アメリカではこういうことはまるで考えられません。ビルの検査などは私も耐震工事を1,500万円も出して行いましたので、その検査に8回ぐらい立ち会いましたが、それはそれは厳しい検査でした。

勿論工事に入る前にも設計の段階で役所に提出する青図の審査も約3ヶ月も費やしてOKが出るのです。少しでもおかしいところがあれば何回でも修正が要求されます。こういう具合にして耐震対策が採られるので、市民も安心して生活できるのです。

子供の学校に登校、下校のやり方はまったく日本のやり方は、アメリカでは驚きのきわみです。アメリカでは16歳になるまでは親が子供の面倒を100%見る義務があります。

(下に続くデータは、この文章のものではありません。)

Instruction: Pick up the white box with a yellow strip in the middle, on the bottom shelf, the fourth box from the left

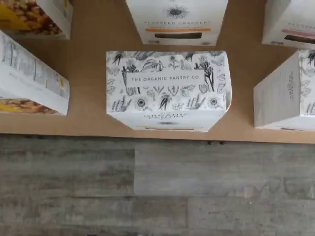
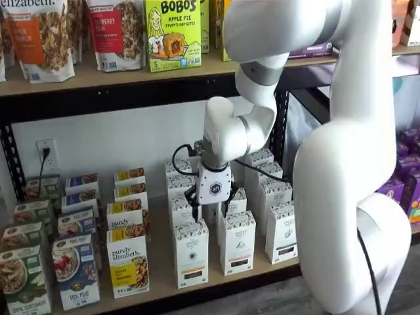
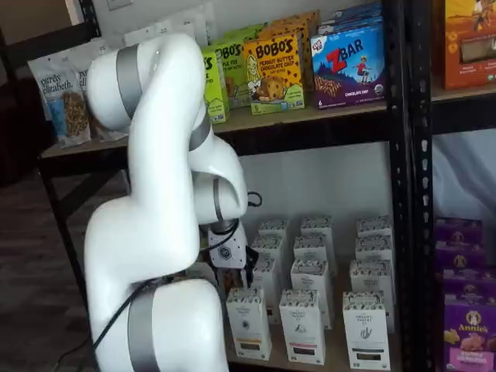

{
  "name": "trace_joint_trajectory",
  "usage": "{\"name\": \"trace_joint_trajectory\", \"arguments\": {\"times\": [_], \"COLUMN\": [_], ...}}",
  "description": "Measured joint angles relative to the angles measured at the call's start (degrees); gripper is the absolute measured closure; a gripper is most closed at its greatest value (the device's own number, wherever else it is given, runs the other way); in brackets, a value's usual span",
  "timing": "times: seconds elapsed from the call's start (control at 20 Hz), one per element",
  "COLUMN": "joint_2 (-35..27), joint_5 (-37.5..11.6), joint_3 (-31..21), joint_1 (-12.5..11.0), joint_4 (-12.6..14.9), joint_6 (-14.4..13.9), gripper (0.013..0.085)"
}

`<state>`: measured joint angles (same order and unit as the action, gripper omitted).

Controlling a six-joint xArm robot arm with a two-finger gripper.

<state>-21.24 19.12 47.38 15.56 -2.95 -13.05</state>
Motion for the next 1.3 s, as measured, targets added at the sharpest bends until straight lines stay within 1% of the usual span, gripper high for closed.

親が車で送るか、学校のスクールバスで迎えに来るところまで付いていくかです。行きも帰りも同じです。ですから日本で起きたような事件はまったく考えられません。

日本は時々こういう恐ろしい事件が、忘れたころに起きます。そのたびに大騒ぎはするのですが、アメリカのように基本的な予想対策はしないですぐ忘れてしまいます。これもひとつの悪い国民性でしょうか?

さて、私が今日本の方たちにお世話しているアメリカ移住のためのビザの申請もやはり日本の国民性で、なかなか前向きに動きません。良いということは分かっていても、決断ができないのです。

周りの反対が少しでもあると〔そんな無謀なこと!をどうしてするの?などといわれると〕もうそこで話は終わりです。山本五十六さんのような人を歓迎します。